• [Task requirements]: Your reply must consist of the data below, reproduced character for character.

• [Input data]:
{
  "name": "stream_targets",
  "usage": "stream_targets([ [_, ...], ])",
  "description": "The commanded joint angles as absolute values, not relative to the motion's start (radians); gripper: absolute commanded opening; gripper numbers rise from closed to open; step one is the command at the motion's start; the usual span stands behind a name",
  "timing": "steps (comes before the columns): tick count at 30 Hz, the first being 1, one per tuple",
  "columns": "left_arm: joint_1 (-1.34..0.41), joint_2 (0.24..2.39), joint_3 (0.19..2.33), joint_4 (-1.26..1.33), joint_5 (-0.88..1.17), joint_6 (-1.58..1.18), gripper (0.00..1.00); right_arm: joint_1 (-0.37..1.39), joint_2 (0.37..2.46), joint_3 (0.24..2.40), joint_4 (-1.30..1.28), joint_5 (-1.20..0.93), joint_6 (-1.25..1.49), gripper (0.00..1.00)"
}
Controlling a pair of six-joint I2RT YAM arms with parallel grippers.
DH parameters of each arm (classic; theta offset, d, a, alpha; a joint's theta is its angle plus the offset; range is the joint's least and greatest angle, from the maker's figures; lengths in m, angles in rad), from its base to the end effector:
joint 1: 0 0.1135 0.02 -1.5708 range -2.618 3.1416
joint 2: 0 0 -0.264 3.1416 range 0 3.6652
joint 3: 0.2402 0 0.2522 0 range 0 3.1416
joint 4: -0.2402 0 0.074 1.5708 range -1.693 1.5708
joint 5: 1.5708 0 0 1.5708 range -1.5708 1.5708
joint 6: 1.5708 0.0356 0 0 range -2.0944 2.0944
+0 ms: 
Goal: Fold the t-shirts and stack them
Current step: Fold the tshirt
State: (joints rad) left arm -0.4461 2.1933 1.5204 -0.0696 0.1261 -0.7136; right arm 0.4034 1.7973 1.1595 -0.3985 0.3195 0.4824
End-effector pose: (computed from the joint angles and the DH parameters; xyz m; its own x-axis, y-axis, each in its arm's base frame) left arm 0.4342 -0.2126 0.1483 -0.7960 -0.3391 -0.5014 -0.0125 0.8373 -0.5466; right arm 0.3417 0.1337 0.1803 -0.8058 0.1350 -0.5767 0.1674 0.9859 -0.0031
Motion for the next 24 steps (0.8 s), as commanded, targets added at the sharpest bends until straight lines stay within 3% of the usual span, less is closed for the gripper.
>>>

• [Exercise answer]:
{
  "name": "stream_targets",
  "usage": "stream_targets([ [_, ...], ])",
  "description": "The commanded joint angles as absolute values, not relative to the motion's start (radians); gripper: absolute commanded opening; gripper numbers rise from closed to open; step one is the command at the motion's start; the usual span stands behind a name",
  "timing": "steps (comes before the columns): tick count at 30 Hz, the first being 1, one per tuple",
  "columns": "left_arm: joint_1 (-1.34..0.41), joint_2 (0.24..2.39), joint_3 (0.19..2.33), joint_4 (-1.26..1.33), joint_5 (-0.88..1.17), joint_6 (-1.58..1.18), gripper (0.00..1.00); right_arm: joint_1 (-0.37..1.39), joint_2 (0.37..2.46), joint_3 (0.24..2.40), joint_4 (-1.30..1.28), joint_5 (-1.20..0.93), joint_6 (-1.25..1.49), gripper (0.00..1.00)"
}
Controlling a pair of six-joint I2RT YAM arms with parallel grippers.
DH parameters of each arm (classic; theta offset, d, a, alpha; a joint's theta is its angle plus the offset; range is the joint's least and greatest angle, from the maker's figures; lengths in m, angles in rad), from its base to the end effector:
joint 1: 0 0.1135 0.02 -1.5708 range -2.618 3.1416
joint 2: 0 0 -0.264 3.1416 range 0 3.6652
joint 3: 0.2402 0 0.2522 0 range 0 3.1416
joint 4: -0.2402 0 0.074 1.5708 range -1.693 1.5708
joint 5: 1.5708 0 0 1.5708 range -1.5708 1.5708
joint 6: 1.5708 0.0356 0 0 range -2.0944 2.0944
+0 ms: 
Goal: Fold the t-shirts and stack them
Current step: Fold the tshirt
State: (joints rad) left arm -0.4461 2.1933 1.5204 -0.0696 0.1261 -0.7136; right arm 0.4034 1.7973 1.1595 -0.3985 0.3195 0.4824
End-effector pose: (computed from the joint angles and the DH parameters; xyz m; its own x-axis, y-axis, each in its arm's base frame) left arm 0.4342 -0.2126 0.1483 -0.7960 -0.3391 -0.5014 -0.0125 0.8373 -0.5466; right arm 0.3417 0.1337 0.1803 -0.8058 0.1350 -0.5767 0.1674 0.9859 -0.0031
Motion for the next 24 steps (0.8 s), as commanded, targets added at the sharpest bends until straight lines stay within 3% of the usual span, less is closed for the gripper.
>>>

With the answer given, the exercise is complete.